Rendezvous Descriptor Upload Failures
Roger Dingledine wrote on June 20, 2008:
It looks like hid_serv_get_responsible_directories() looks at routerstatus entries, but ignores whether we actually have descriptors. So if I don't have the descriptor it chooses, I end up with this in my logs:
Jun 19 19:21:22.045 [warn] Requested exit point '$68333D0761BCF397A587A0C0B963E4A9E99EC4D3' is not known. Closing. Jun 19 19:21:22.045 [warn] Making tunnel to dirserver failed.
Right, that's the same bug that is described in the NLnet mid-June report:
"Descriptor Upload Failures: The current logic to upload rendezvous service descriptors does not handle failures in a reasonable way.

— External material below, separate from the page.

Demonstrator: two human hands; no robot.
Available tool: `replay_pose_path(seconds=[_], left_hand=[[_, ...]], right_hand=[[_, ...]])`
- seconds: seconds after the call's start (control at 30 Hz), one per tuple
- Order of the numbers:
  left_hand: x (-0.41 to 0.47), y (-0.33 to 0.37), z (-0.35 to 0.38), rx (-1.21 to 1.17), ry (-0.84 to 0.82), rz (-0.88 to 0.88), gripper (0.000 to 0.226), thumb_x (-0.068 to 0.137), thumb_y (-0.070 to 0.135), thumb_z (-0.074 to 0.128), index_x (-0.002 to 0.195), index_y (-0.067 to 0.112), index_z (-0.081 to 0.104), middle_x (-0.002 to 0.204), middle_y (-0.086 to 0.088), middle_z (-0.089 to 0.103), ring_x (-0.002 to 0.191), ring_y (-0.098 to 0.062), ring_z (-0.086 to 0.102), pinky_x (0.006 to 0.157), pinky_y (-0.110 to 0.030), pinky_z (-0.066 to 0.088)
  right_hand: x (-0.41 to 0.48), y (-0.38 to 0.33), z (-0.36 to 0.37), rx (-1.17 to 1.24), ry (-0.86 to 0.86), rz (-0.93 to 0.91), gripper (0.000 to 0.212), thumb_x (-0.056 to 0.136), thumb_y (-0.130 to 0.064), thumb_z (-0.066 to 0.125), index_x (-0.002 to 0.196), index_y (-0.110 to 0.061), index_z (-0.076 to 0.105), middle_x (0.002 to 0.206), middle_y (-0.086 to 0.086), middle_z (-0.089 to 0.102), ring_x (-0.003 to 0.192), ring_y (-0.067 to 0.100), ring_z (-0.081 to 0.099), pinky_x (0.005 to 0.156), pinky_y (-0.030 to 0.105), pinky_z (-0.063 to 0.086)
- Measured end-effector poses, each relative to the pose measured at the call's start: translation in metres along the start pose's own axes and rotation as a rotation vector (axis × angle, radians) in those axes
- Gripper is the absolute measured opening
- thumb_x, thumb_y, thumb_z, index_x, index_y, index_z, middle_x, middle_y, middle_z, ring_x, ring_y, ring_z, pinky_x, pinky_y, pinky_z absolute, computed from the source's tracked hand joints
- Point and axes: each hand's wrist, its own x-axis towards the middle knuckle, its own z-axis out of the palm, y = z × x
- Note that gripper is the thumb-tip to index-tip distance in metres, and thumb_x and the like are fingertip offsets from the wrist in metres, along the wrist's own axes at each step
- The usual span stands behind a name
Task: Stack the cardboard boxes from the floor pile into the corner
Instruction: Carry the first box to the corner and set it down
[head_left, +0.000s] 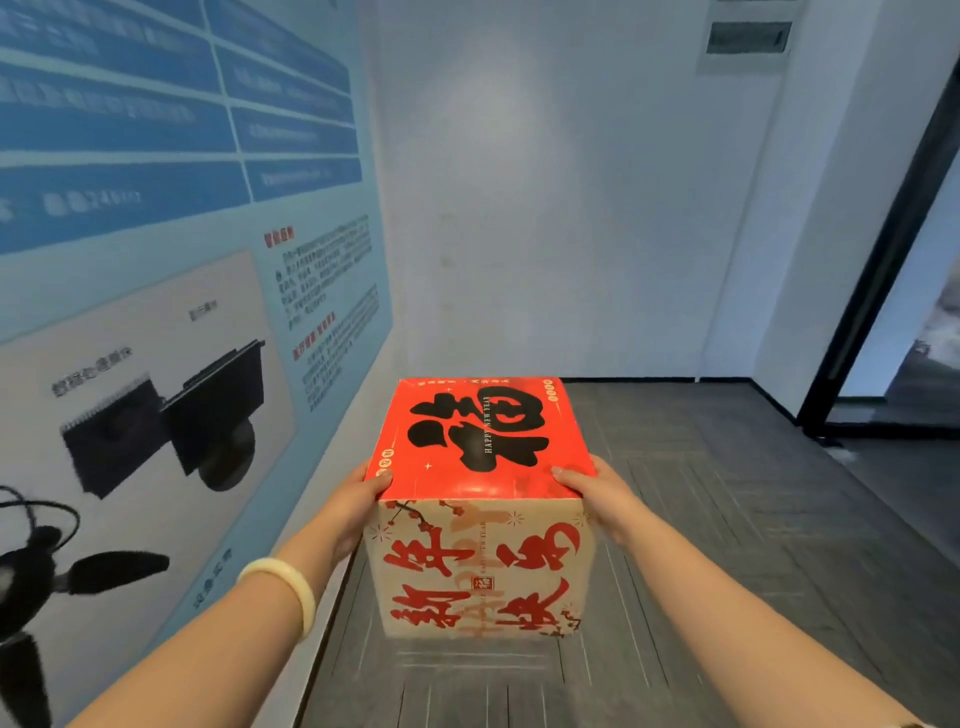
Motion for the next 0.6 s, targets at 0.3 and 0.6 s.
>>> replay_pose_path(seconds=[0.3, 0.6], left_hand=[[0.238, 0.078, -0.003, 0.057, -0.058, 0.021, 0.016, 0.099, 0.023, 0.041, 0.107, 0.022, 0.055, 0.099, -0.01, 0.071, 0.087, -0.026, 0.068, 0.068, -0.034, 0.052], [0.489, 0.141, 0.03, 0.027, -0.052, 0.018, 0.02, 0.099, 0.024, 0.042, 0.116, 0.023, 0.052, 0.092, -0.007, 0.073, 0.081, -0.022, 0.069, 0.069, -0.033, 0.052]], right_hand=[[0.224, -0.038, 0.011, 0.027, 0.081, 0.007, 0.039, 0.086, -0.027, 0.065, 0.122, -0.02, 0.05, 0.111, 0.002, 0.066, 0.098, 0.02, 0.065, 0.087, 0.04, 0.053], [0.494, -0.084, -0.017, -0.029, 0.031, 0.011, 0.043, 0.086, -0.028, 0.065, 0.125, -0.018, 0.052, 0.111, 0.001, 0.068, 0.099, 0.018, 0.066, 0.082, 0.036, 0.054]])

In case of a failure, Tor waits for a solid hour before making the next attempt. There should either be a smaller timeout or an individual handling of failures per directory."

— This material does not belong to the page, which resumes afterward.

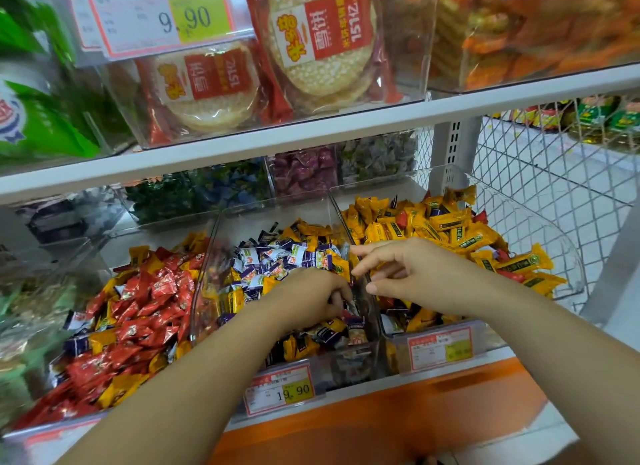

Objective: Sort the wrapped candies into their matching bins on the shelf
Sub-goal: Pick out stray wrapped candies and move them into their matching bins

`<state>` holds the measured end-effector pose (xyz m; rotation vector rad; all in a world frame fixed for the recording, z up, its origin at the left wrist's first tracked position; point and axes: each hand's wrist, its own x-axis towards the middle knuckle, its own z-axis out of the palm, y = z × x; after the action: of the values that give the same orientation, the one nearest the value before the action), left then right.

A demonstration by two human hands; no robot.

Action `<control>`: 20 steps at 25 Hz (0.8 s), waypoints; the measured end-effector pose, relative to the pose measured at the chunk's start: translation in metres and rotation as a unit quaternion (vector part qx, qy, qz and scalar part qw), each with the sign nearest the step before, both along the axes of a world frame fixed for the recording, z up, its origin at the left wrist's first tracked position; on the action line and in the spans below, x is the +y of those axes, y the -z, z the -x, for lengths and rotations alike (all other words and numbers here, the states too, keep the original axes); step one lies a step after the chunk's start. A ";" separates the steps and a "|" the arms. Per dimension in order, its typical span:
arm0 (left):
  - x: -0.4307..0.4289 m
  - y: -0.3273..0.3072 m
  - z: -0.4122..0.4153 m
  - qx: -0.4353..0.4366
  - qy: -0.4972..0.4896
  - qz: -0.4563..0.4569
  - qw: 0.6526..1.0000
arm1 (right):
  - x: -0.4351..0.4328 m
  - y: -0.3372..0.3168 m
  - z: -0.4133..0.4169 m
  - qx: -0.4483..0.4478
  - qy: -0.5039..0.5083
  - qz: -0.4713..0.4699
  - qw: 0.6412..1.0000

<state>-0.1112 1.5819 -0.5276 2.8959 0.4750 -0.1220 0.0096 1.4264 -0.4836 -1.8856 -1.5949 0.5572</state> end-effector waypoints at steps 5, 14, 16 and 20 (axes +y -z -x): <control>0.009 -0.016 0.013 -0.087 -0.067 0.067 0.992 | 0.000 0.001 0.000 -0.001 -0.002 -0.001 1.000; 0.014 -0.014 -0.019 -0.195 -0.094 0.071 0.974 | 0.000 0.000 -0.001 0.021 -0.005 -0.005 1.000; 0.016 -0.007 -0.019 -0.167 -0.079 0.076 0.980 | -0.001 0.000 -0.001 0.029 -0.005 -0.003 1.000; 0.016 -0.013 -0.011 -0.133 -0.046 0.076 0.987 | 0.000 0.001 -0.001 0.036 -0.004 -0.002 0.999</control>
<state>-0.1007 1.5977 -0.5144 2.6812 0.5228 0.2283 0.0111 1.4266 -0.4842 -1.8373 -1.5559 0.6184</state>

In the mid-June measurements and when using v0 rendezvous descriptors this bug affected 481 of 3270 cases (14.7 %); only in very few cases it affected all three hidden service authorities and became visible, because clients couldn't access the hidden service. In my yesterday evaluations with v2 rendezvous descriptors, this bug occurred in 1298 out of 9460 attempts (13.7 %). This means we really need to fix this bug to increase reliability.

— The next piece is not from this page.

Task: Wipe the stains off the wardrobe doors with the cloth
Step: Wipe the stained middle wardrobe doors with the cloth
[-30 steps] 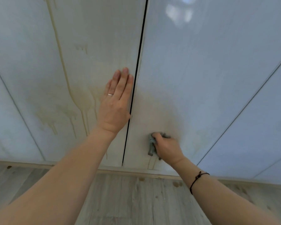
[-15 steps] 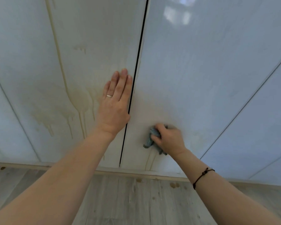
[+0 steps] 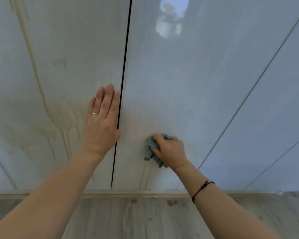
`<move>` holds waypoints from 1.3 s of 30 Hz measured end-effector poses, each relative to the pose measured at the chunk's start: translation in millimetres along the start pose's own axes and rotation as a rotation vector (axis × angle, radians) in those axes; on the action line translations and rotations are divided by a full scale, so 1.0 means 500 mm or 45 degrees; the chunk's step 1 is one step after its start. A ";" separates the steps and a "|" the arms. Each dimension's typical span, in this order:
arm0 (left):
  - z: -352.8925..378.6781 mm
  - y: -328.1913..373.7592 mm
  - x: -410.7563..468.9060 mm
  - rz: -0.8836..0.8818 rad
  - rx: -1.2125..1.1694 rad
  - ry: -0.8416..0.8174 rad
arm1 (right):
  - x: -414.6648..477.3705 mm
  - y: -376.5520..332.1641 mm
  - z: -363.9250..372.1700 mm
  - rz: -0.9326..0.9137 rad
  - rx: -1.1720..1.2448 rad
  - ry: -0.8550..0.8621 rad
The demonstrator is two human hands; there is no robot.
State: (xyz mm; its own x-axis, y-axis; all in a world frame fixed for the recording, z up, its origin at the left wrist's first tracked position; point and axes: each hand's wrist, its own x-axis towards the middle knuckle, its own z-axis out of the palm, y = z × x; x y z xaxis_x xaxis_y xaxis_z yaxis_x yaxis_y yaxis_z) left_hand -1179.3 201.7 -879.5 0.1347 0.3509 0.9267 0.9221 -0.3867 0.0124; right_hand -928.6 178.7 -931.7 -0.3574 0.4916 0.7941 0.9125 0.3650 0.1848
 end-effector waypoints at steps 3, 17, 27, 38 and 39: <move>0.003 0.010 0.006 -0.032 0.004 0.002 | 0.104 0.019 -0.059 0.425 0.091 0.284; 0.013 0.017 0.001 -0.117 -0.055 0.034 | 0.028 0.043 -0.042 0.432 -0.055 0.125; 0.011 0.037 -0.005 -0.147 -0.008 0.000 | -0.152 0.087 -0.005 -0.019 -0.179 -0.240; 0.018 0.040 -0.002 -0.172 0.014 -0.011 | -0.191 0.110 -0.034 0.359 -0.202 -0.434; 0.017 0.038 -0.003 -0.168 0.019 -0.028 | -0.238 0.116 -0.030 0.327 -0.185 -0.645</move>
State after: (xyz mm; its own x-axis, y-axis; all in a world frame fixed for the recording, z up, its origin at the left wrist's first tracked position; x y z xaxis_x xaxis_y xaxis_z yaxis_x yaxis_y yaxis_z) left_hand -1158.7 201.1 -883.7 0.0198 0.4163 0.9090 0.9376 -0.3235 0.1277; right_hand -830.4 129.7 -1006.9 -0.1394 0.8798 0.4545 0.9875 0.0897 0.1293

The fix you suggested above only avoids those nasty warnings and unnecessary upload attempts, but it doesn't help to maintain rendezvous descriptor availability.
My first idea was to put all upload attempts that cannot be performed due to missing router descriptors in a queue. As soon as new router descriptors arrive, this queue should be checked, and rendezvous descriptors be uploaded.
However, this idea does not work. Tor doesn't seem to make any attempts to download missing router descriptors when it thinks it has enough (I'm not so sure about its behavior, could you confirm?). In one test case a Tor providing a hidden service failed to upload v0 rendezvous descriptors to the three hidden service authorities for more than two hours.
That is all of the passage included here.